Si Bilma est situé au cœur du Sahara, il ne faut pas pour autant penser qu’il n’existe pas de végétation. En effet on remarque la présence d’une importante végétation avec des caractéristiques particulières. Selon le directeur départemental de l’Environnement et de la Lutte Contre la Désertification, les rares pluies que le département enregistre par an, favorisent le développement de quelques essences arborescentes, généralement xérophiles, qui sont suivies toujours d’une vigoureuse poussée d’herbes fraiches. Il s’agit, entre autres, des ligneux dominants qui sont les espèces d’Acacia ehrenbergiana, Acacia raddiana, Acacia seyal, Balanites aegyptiaca, Hyphaene thebaica, Tamarix senegalensis, Zizuphus mauritiana. Pour ce qui est des herbacées et des plantes subligneuses très basses au niveau des pieds des plateaux, on y rencontre du Citrilus colocynthis (kabourka en kanouri) à Bilma, Séguédine et Djado ; Cornulaca momecantha (Maaly) qui constitue un bon fourrage pour les animaux et que les enfants ramassent et vendent au village. On y trouve également des graminées. Et d’Aristida pungens (moyow), de Dalechampia scandes (kalimbo), très appréciés par les femmes durant la maternité.

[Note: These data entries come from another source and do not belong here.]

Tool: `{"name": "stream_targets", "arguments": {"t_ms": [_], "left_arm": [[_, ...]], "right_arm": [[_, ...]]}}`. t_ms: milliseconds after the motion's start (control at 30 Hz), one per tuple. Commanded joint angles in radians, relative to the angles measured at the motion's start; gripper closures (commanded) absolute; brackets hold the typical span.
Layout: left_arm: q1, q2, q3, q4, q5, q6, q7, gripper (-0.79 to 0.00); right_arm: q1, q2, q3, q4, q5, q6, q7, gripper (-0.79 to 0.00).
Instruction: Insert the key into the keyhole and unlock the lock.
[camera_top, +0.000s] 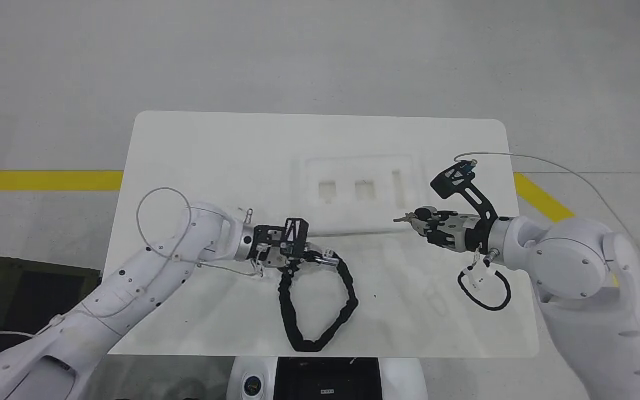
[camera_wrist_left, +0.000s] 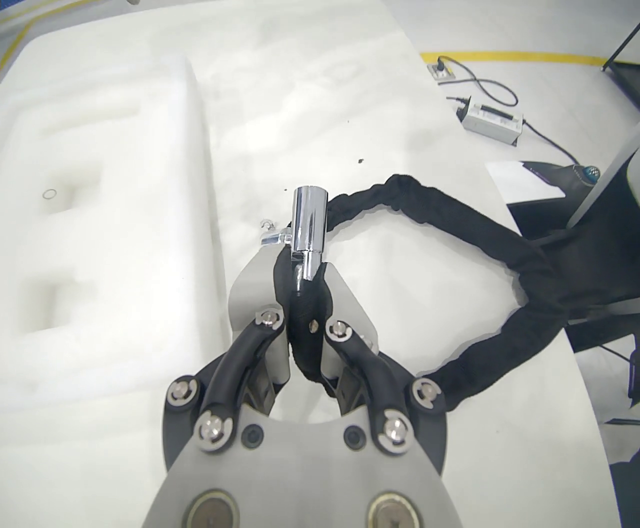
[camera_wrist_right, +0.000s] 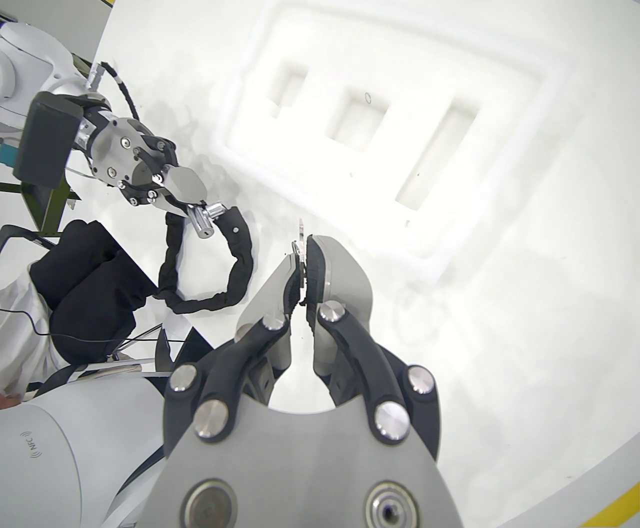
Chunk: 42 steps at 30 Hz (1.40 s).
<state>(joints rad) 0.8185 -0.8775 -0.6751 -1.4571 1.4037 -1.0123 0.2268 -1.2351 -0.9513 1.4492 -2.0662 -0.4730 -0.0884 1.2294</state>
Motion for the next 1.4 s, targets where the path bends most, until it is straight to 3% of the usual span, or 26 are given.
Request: {"name": "stream_targets", "arguments": {"t_ms": [0, 433, 700, 1000, 1367], "left_arm": [[0.015, 0.007, -0.009, 0.013, 0.021, 0.000, 0.106, 0.000], [0.058, 0.009, -0.002, 0.136, 0.201, 0.062, 0.643, 0.000], [0.041, 0.002, 0.082, 0.160, 0.172, 0.205, 0.786, 0.000], [-0.042, 0.014, 0.211, 0.193, 0.126, 0.306, 0.887, 0.000], [-0.144, 0.031, 0.403, 0.208, 0.053, 0.413, 0.994, 0.000]], "right_arm": [[0.000, 0.000, 0.000, 0.000, 0.000, 0.000, 0.000, 0.000], [-0.018, 0.004, 0.000, 0.009, 0.076, -0.056, -0.053, 0.000], [-0.023, 0.009, 0.008, 0.015, 0.175, -0.117, -0.058, 0.000], [-0.018, 0.015, 0.008, 0.021, 0.274, -0.207, -0.066, 0.000], [0.008, 0.017, -0.050, 0.024, 0.278, -0.425, -0.119, 0.000]]}}
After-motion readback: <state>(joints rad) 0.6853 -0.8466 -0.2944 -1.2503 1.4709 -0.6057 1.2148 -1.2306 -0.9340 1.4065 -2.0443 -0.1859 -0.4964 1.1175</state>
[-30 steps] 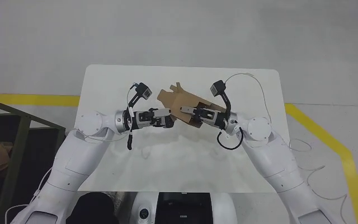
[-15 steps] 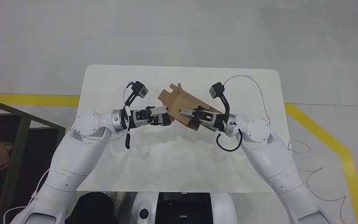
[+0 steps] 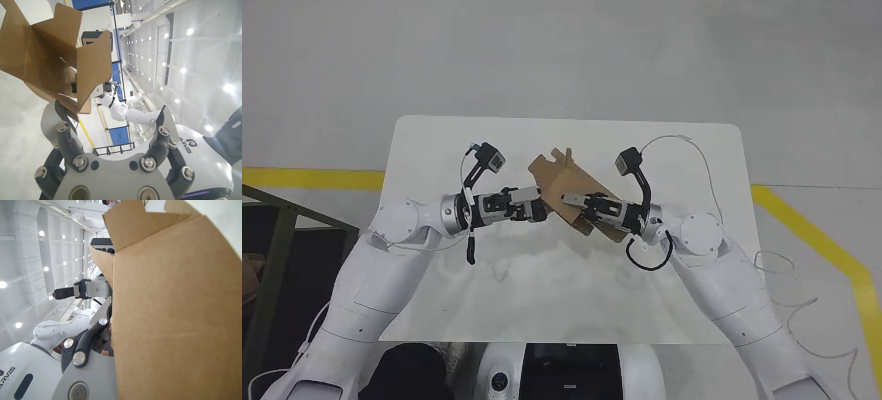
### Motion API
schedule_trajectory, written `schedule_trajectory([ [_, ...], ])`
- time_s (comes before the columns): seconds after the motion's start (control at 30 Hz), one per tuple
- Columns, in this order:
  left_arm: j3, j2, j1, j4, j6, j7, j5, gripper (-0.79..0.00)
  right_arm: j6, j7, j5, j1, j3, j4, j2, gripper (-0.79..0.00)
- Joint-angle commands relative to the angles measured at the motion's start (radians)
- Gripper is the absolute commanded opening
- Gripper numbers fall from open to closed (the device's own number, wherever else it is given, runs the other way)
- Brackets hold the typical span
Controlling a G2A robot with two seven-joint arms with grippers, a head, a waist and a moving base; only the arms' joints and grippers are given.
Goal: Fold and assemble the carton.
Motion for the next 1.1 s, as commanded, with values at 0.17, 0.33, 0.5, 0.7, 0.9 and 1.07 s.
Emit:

Le directeur départemental confirme aussi la présence d’autres espèces, que l’on rencontre à Bilma, à Argui et à Achinounma où les conditions hydriques sont favorables, comme les hydrophytes tels que le Phragmatis australis (Kankélé) et le Cyprus laevigatus (Eyini). Et enfin, des espèces exotiques que l’on rencontre dans les villages. Il s’agit de celles introduites dans le cadre des reboisements : Alizzia lebbek, Azadirachta indica, Dalbergia sisso, Eucalyptus camaldulensis et Prosopis juliflora. C’est toutes ces ressources naturelles dont regorge le département de Bilma que la Direction Départementale de l’environnement et de la Lutte Contre la Désertification est chargée de gérer et protéger.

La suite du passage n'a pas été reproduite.